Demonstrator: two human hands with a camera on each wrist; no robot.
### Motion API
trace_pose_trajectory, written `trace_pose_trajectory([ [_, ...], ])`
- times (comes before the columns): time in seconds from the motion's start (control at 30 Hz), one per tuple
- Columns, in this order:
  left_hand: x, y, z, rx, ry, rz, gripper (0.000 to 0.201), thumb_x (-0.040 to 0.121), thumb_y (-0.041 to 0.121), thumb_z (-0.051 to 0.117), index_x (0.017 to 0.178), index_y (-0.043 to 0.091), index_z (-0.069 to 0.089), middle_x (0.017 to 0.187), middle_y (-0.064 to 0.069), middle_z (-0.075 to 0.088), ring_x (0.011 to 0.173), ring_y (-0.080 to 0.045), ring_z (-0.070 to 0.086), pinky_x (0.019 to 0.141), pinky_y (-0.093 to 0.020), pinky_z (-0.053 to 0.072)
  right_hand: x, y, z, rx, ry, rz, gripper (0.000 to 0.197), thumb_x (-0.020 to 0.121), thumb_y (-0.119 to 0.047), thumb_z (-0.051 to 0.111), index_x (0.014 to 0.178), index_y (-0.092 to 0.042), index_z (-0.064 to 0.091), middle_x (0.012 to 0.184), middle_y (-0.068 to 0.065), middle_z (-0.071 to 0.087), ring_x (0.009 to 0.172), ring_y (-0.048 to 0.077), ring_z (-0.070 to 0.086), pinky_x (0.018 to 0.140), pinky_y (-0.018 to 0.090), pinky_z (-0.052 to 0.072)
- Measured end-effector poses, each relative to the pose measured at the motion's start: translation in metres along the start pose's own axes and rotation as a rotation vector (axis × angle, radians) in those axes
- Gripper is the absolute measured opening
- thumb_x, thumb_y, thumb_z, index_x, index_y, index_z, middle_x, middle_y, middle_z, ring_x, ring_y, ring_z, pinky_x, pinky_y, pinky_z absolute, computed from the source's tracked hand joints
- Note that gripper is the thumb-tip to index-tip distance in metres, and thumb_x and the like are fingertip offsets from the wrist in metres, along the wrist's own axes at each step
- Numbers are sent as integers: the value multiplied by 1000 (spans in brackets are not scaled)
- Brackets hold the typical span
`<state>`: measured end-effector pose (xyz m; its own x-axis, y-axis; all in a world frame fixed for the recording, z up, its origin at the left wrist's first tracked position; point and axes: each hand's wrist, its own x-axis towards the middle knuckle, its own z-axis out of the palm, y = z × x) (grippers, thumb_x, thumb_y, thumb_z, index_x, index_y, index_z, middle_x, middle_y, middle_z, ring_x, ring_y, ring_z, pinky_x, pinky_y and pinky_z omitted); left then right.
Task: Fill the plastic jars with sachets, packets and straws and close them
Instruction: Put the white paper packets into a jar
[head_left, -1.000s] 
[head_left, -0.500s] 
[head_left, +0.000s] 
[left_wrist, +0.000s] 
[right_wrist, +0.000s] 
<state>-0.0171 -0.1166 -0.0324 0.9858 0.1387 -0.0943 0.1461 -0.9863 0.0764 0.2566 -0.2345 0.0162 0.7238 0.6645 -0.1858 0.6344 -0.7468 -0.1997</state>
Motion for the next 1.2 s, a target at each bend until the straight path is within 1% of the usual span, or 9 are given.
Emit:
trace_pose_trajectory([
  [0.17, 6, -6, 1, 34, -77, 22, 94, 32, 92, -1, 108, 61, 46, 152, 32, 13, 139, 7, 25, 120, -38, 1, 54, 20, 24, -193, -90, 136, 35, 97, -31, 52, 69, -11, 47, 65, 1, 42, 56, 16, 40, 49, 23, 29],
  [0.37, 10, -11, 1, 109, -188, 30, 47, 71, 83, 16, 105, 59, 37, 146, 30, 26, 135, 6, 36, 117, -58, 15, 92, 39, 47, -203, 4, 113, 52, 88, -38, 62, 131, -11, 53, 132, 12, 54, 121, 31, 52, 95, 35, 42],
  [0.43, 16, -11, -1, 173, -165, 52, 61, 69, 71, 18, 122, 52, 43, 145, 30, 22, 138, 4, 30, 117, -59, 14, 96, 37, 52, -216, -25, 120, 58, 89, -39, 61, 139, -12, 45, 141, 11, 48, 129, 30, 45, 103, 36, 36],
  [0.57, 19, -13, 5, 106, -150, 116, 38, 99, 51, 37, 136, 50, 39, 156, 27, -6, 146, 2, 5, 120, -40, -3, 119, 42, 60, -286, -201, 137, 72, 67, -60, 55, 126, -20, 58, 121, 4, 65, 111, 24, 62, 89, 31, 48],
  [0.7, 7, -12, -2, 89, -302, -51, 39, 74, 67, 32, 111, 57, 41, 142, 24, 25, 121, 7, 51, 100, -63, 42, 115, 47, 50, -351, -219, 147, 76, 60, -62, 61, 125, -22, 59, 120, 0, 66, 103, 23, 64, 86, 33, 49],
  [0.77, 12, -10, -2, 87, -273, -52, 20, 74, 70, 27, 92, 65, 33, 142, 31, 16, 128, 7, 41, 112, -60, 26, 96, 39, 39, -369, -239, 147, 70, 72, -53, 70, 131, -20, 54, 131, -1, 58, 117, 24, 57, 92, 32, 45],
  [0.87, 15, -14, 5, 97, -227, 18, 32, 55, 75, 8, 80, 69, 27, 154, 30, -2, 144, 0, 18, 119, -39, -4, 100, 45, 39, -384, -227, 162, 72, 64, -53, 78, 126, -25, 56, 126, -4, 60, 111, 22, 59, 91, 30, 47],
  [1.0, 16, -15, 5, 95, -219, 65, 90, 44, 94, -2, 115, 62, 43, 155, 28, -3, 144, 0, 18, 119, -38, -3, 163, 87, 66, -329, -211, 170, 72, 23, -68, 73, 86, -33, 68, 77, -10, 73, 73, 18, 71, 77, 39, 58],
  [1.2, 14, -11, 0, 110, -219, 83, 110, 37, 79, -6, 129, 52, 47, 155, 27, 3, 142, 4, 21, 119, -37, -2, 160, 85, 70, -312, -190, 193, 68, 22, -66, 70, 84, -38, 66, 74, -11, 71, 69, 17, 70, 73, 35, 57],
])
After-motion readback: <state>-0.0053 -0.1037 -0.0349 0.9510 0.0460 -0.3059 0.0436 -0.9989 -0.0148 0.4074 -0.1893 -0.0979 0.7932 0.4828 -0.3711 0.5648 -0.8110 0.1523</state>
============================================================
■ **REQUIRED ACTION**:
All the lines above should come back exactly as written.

■ **REPLY TO THE TASK**:
Demonstrator: two human hands with a camera on each wrist; no robot.
### Motion API
trace_pose_trajectory, written `trace_pose_trajectory([ [_, ...], ])`
- times (comes before the columns): time in seconds from the motion's start (control at 30 Hz), one per tuple
- Columns, in this order:
  left_hand: x, y, z, rx, ry, rz, gripper (0.000 to 0.201), thumb_x (-0.040 to 0.121), thumb_y (-0.041 to 0.121), thumb_z (-0.051 to 0.117), index_x (0.017 to 0.178), index_y (-0.043 to 0.091), index_z (-0.069 to 0.089), middle_x (0.017 to 0.187), middle_y (-0.064 to 0.069), middle_z (-0.075 to 0.088), ring_x (0.011 to 0.173), ring_y (-0.080 to 0.045), ring_z (-0.070 to 0.086), pinky_x (0.019 to 0.141), pinky_y (-0.093 to 0.020), pinky_z (-0.053 to 0.072)
  right_hand: x, y, z, rx, ry, rz, gripper (0.000 to 0.197), thumb_x (-0.020 to 0.121), thumb_y (-0.119 to 0.047), thumb_z (-0.051 to 0.111), index_x (0.014 to 0.178), index_y (-0.092 to 0.042), index_z (-0.064 to 0.091), middle_x (0.012 to 0.184), middle_y (-0.068 to 0.065), middle_z (-0.071 to 0.087), ring_x (0.009 to 0.172), ring_y (-0.048 to 0.077), ring_z (-0.070 to 0.086), pinky_x (0.018 to 0.140), pinky_y (-0.018 to 0.090), pinky_z (-0.052 to 0.072)
- Measured end-effector poses, each relative to the pose measured at the motion's start: translation in metres along the start pose's own axes and rotation as a rotation vector (axis × angle, radians) in those axes
- Gripper is the absolute measured opening
- thumb_x, thumb_y, thumb_z, index_x, index_y, index_z, middle_x, middle_y, middle_z, ring_x, ring_y, ring_z, pinky_x, pinky_y, pinky_z absolute, computed from the source's tracked hand joints
- Note that gripper is the thumb-tip to index-tip distance in metres, and thumb_x and the like are fingertip offsets from the wrist in metres, along the wrist's own axes at each step
- Numbers are sent as integers: the value multiplied by 1000 (spans in brackets are not scaled)
- Brackets hold the typical span
`<state>`: measured end-effector pose (xyz m; its own x-axis, y-axis; all in a world frame fixed for the recording, z up, its origin at the left wrist's first tracked position; point and axes: each hand's wrist, its own x-axis towards the middle knuckle, its own z-axis out of the palm, y = z × x) (grippers, thumb_x, thumb_y, thumb_z, index_x, index_y, index_z, middle_x, middle_y, middle_z, ring_x, ring_y, ring_z, pinky_x, pinky_y and pinky_z omitted); left then right.
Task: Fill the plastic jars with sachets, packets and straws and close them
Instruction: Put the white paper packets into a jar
[head_left, -1.000s] 
[head_left, -0.500s] 
[head_left, +0.000s] 
[left_wrist, +0.000s] 
[right_wrist, +0.000s] 
<state>-0.0171 -0.1166 -0.0324 0.9858 0.1387 -0.0943 0.1461 -0.9863 0.0764 0.2566 -0.2345 0.0162 0.7238 0.6645 -0.1858 0.6344 -0.7468 -0.1997</state>
Motion for the next 1.2 s, a target at each bend until the straight path is within 1% of the usual span, or 9 are given.
Emit:
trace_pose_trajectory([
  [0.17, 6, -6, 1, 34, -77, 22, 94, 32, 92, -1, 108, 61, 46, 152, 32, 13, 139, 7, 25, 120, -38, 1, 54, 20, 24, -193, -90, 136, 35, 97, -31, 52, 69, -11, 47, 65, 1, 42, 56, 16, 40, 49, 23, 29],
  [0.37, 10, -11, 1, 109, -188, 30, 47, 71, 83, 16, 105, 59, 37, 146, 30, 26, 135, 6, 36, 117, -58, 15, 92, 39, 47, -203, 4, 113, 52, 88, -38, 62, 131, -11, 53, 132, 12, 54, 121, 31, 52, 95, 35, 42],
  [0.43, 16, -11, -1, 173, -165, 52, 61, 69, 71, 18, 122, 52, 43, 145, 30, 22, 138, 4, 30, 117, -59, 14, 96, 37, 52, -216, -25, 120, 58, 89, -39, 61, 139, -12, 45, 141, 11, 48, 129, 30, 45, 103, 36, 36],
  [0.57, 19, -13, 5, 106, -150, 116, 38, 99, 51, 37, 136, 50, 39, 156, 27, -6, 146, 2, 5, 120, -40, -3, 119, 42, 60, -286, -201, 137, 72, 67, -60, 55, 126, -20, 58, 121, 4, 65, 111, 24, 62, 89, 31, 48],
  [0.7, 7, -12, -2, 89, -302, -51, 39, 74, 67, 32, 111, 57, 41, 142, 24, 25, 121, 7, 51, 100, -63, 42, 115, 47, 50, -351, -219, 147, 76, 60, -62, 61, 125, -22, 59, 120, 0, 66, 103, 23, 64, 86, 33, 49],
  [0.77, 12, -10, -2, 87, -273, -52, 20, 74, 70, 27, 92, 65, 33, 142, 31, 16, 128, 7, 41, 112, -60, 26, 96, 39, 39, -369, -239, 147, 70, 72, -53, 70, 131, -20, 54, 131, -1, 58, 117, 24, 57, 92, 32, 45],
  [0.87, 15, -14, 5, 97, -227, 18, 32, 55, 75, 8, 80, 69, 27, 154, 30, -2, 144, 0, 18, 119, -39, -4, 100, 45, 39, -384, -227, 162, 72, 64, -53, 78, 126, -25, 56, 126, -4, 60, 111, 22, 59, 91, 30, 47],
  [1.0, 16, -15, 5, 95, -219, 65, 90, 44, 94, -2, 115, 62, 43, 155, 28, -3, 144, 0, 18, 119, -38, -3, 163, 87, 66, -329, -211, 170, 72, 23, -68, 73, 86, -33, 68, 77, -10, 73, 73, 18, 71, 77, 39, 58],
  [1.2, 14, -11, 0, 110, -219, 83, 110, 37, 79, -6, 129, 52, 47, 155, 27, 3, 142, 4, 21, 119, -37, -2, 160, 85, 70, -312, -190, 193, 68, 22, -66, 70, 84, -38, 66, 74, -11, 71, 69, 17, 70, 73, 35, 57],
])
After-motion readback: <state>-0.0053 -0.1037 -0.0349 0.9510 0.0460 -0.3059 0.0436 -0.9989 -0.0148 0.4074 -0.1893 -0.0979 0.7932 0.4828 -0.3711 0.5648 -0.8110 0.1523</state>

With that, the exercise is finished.